Behind this formulation is the realization that motivation fluctuates, depending on the form of the day. This happens very often, especially in teams. Because the captain had a go at someone, because a mistake was made, because the crowd booed.
These are things that get under your skin and can lead to a slight mental loss of edge unless you have the necessary self-confidence. This would never have happened to Usain Bolt. If the crowd booed him, he would have been twice as strong.
A frequently used, popular phrase is that he or she "could not deliver their performance."
Anyone who says that is not suited for elite sport. Because that's exactly where the art lies: showing performance at the right time and not arbitrarily at any time. That's precisely what the knowledge and possibilities that coaches have at their disposal aim for, to make athletes fit at the right time so that they know they can deliver the performance. Whoever achieves this becomes an Olympic champion.
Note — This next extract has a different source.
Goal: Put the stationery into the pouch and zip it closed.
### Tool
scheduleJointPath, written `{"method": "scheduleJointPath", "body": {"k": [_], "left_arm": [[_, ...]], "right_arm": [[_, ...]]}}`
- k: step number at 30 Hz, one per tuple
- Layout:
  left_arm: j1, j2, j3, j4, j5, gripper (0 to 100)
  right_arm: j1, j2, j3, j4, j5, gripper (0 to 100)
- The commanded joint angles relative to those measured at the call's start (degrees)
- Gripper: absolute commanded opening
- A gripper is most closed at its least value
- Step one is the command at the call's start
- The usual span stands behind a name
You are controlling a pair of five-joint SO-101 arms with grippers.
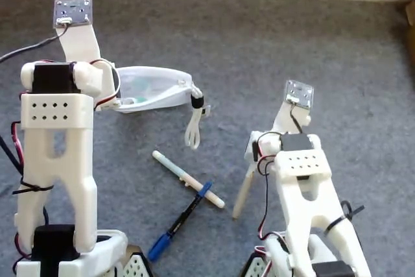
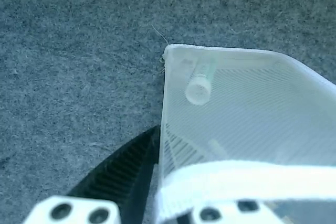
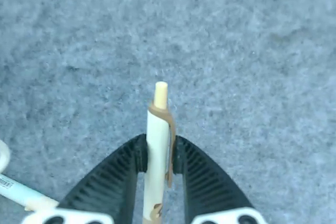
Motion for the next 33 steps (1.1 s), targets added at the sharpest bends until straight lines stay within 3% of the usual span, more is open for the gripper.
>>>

The entrepreneur Aron D'Souza plans to host so-called Enhanced Games at the end of this year, a series of competitions in which anything that enhances athletes' performance and is usually prohibited will be allowed. Can you find any merit in this idea?
No, not at all. Anyone who participates in such competitions is a bad role model. We must protect our children from that. Young people should gain lifelong enjoyment of sports. This idea completely perverts that. The medicalization of society must not continue in sports.
He has a point though: Doping is officially forbidden, but not consistently pursued and sanctioned. Wouldn't it be more honest to legalize it?
It would only be more honest if everyone had the same conditions regarding doping. But that's not the case, there are also big differences. I wouldn't legalize it just to prevent children and young people from coming into contact with this system.
Do you have a good definition that says what an allowed aid is and what is not?
Anything that is introduced from outside and interferes with and changes the body's physiology is a doping agent for me.
Are there any insights into how the performance level of amateur athletes has developed?The top amateur athletes have become very, very good, if you consider marathons or the German Cycling Cup series. The level is significantly higher than in the past. At the same time, you also see the excesses in amateur sports that are known from professional sports – in terms of doping, technology, and excessive material battles.

© Sebastian Bahr
Knows from personal experience what he is talking about. Ingo Froböse was one of the best German sprinters. Next sporting goal: 186 kilometers around Lake Garda by racing bike.